(Collection entries)
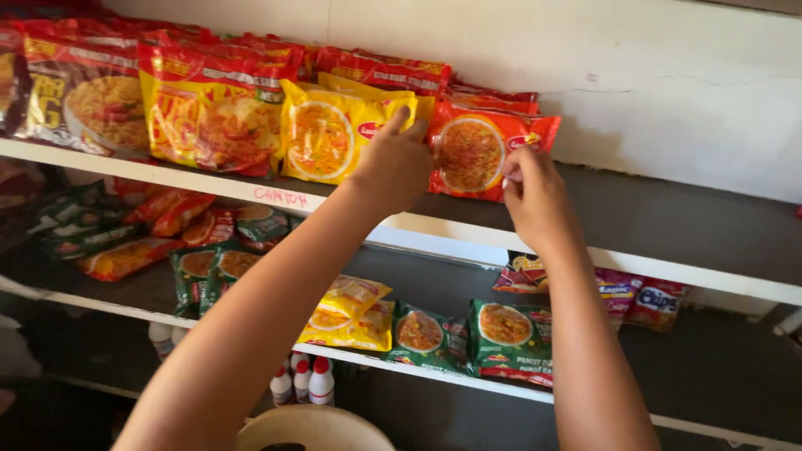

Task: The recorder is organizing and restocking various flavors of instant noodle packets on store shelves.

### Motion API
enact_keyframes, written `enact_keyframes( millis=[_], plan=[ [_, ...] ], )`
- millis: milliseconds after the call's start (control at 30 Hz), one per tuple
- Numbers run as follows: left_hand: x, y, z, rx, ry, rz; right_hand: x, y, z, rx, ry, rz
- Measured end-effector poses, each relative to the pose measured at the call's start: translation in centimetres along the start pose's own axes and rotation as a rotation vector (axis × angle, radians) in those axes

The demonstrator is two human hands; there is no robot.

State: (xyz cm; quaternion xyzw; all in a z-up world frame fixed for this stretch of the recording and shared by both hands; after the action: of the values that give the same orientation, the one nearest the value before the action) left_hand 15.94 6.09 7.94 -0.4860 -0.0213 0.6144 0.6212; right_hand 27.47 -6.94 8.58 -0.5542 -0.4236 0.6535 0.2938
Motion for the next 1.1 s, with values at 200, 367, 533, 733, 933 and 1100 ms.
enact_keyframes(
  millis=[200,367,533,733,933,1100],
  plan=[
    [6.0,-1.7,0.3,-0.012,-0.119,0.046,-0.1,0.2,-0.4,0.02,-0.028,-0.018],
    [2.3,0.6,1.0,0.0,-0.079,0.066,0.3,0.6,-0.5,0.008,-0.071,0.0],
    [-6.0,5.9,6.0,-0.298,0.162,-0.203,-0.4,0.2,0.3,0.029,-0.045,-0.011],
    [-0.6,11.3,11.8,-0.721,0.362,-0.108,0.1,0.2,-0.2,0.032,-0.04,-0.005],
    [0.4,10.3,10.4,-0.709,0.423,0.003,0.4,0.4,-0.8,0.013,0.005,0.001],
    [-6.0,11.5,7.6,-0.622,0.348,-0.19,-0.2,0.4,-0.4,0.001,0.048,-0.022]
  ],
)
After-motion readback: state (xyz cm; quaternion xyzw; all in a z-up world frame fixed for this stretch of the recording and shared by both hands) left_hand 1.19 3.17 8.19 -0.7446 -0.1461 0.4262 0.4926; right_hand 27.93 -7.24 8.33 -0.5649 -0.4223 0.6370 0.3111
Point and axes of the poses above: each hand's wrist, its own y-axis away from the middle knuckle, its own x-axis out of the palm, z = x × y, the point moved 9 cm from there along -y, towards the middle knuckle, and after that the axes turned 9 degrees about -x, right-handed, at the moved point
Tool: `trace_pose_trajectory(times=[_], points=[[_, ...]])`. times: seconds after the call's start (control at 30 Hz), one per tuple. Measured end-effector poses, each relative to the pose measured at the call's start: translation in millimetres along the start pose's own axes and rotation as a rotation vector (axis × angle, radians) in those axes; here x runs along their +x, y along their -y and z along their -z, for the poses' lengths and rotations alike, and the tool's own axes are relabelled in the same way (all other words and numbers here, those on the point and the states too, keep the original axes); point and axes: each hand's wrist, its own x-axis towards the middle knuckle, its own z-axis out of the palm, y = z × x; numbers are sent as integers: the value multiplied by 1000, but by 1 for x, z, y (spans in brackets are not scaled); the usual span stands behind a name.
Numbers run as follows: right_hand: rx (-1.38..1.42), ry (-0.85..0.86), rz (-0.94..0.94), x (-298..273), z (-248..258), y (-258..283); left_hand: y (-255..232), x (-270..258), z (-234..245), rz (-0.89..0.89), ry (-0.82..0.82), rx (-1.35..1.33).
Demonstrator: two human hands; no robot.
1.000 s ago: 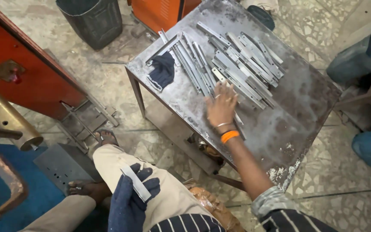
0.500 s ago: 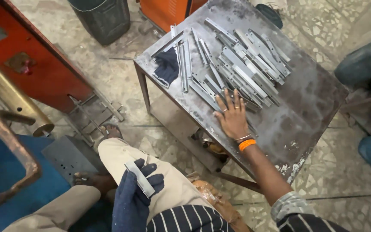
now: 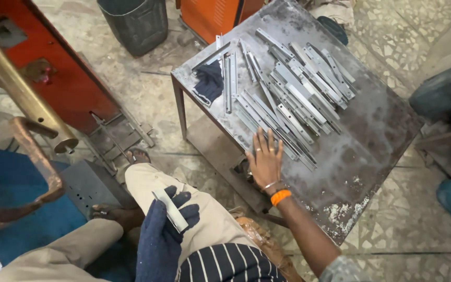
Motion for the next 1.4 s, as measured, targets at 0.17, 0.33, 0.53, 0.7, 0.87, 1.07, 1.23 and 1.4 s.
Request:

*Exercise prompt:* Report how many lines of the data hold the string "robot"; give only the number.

*Exercise solution:* 2